HOW TO COMPLETE THIS TASK - Give the tally of lines in the listing that include "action". No other words belong in the answer.

- Opening Delimiter -

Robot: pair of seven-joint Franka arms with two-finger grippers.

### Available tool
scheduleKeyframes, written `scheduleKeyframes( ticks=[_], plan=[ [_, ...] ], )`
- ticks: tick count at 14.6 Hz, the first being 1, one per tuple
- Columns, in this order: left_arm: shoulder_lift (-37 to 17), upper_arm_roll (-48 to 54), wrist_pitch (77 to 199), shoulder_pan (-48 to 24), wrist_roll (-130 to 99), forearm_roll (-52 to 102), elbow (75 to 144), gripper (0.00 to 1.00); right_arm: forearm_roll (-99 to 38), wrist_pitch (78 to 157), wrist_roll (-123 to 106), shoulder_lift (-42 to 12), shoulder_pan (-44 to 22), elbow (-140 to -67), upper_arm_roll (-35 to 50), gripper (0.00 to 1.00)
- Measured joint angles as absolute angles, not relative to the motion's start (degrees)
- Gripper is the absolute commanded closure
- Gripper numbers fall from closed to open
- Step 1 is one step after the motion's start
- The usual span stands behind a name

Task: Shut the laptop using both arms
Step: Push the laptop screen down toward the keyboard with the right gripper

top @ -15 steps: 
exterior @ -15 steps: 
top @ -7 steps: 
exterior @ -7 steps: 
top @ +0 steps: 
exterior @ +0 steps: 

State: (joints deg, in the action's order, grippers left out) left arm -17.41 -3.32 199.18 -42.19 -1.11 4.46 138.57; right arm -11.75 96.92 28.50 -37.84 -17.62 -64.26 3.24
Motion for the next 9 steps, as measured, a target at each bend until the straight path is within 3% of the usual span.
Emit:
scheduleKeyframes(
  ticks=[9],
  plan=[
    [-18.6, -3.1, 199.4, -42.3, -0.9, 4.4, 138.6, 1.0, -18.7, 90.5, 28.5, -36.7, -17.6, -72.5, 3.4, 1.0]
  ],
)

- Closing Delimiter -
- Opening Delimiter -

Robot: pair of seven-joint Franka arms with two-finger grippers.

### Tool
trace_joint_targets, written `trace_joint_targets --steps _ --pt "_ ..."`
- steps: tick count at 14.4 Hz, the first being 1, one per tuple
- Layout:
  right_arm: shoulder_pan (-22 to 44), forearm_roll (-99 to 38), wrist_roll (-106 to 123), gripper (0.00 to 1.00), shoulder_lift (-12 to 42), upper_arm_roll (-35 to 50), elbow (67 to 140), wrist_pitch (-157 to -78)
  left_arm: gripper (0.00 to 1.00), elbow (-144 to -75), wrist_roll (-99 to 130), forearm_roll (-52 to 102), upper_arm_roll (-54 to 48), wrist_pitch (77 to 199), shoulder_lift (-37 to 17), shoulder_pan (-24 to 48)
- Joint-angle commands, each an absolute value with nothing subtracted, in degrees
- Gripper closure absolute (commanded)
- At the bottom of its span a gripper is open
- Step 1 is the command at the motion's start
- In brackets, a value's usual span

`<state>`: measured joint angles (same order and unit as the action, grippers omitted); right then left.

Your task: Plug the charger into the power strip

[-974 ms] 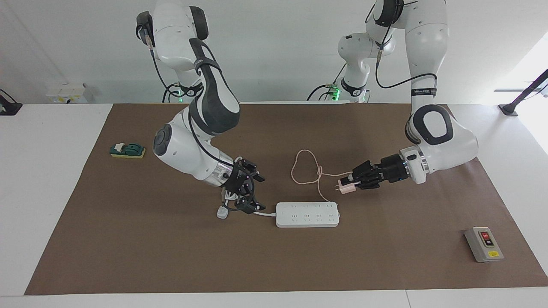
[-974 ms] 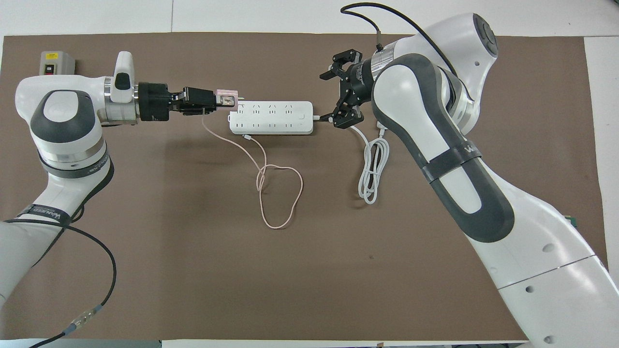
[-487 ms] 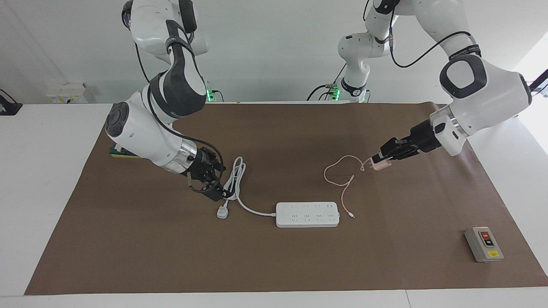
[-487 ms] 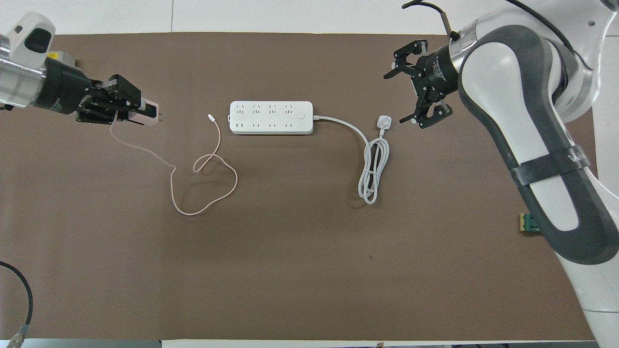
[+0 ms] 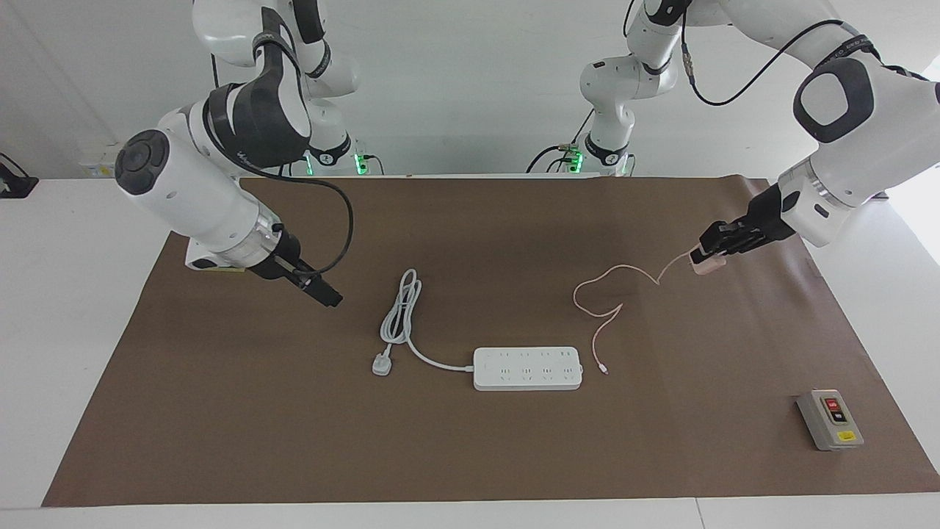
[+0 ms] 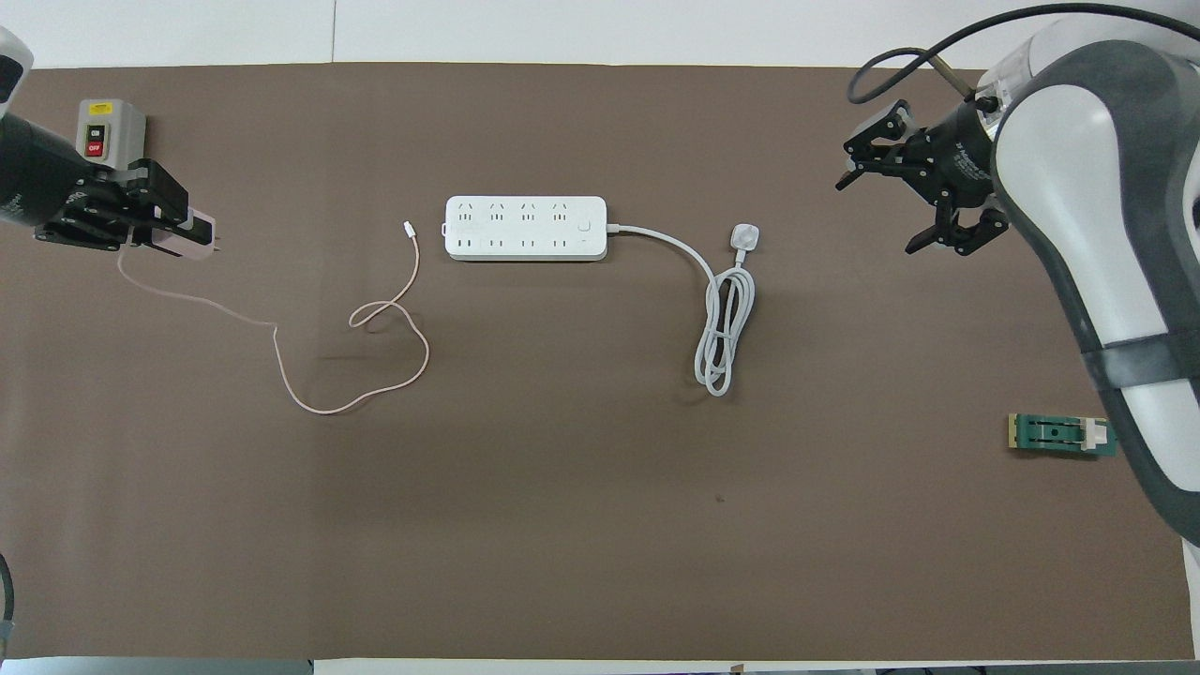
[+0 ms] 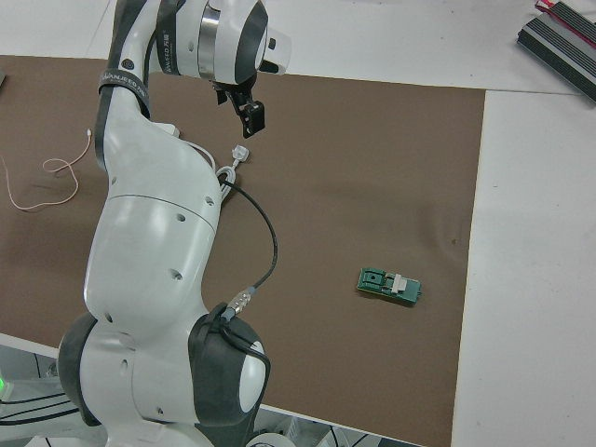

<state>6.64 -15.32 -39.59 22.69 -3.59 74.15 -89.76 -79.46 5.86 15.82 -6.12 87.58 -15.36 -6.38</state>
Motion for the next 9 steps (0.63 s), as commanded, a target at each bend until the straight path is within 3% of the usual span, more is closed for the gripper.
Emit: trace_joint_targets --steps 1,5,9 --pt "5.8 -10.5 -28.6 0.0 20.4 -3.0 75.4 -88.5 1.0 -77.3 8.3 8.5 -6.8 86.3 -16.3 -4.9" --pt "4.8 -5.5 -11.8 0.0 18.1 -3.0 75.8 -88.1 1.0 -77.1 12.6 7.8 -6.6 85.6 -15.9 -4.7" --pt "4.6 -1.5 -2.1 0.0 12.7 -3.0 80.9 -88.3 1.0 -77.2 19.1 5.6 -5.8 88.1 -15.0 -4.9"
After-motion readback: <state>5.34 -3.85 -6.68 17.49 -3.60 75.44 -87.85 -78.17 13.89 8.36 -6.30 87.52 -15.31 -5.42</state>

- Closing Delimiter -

REPLY - 2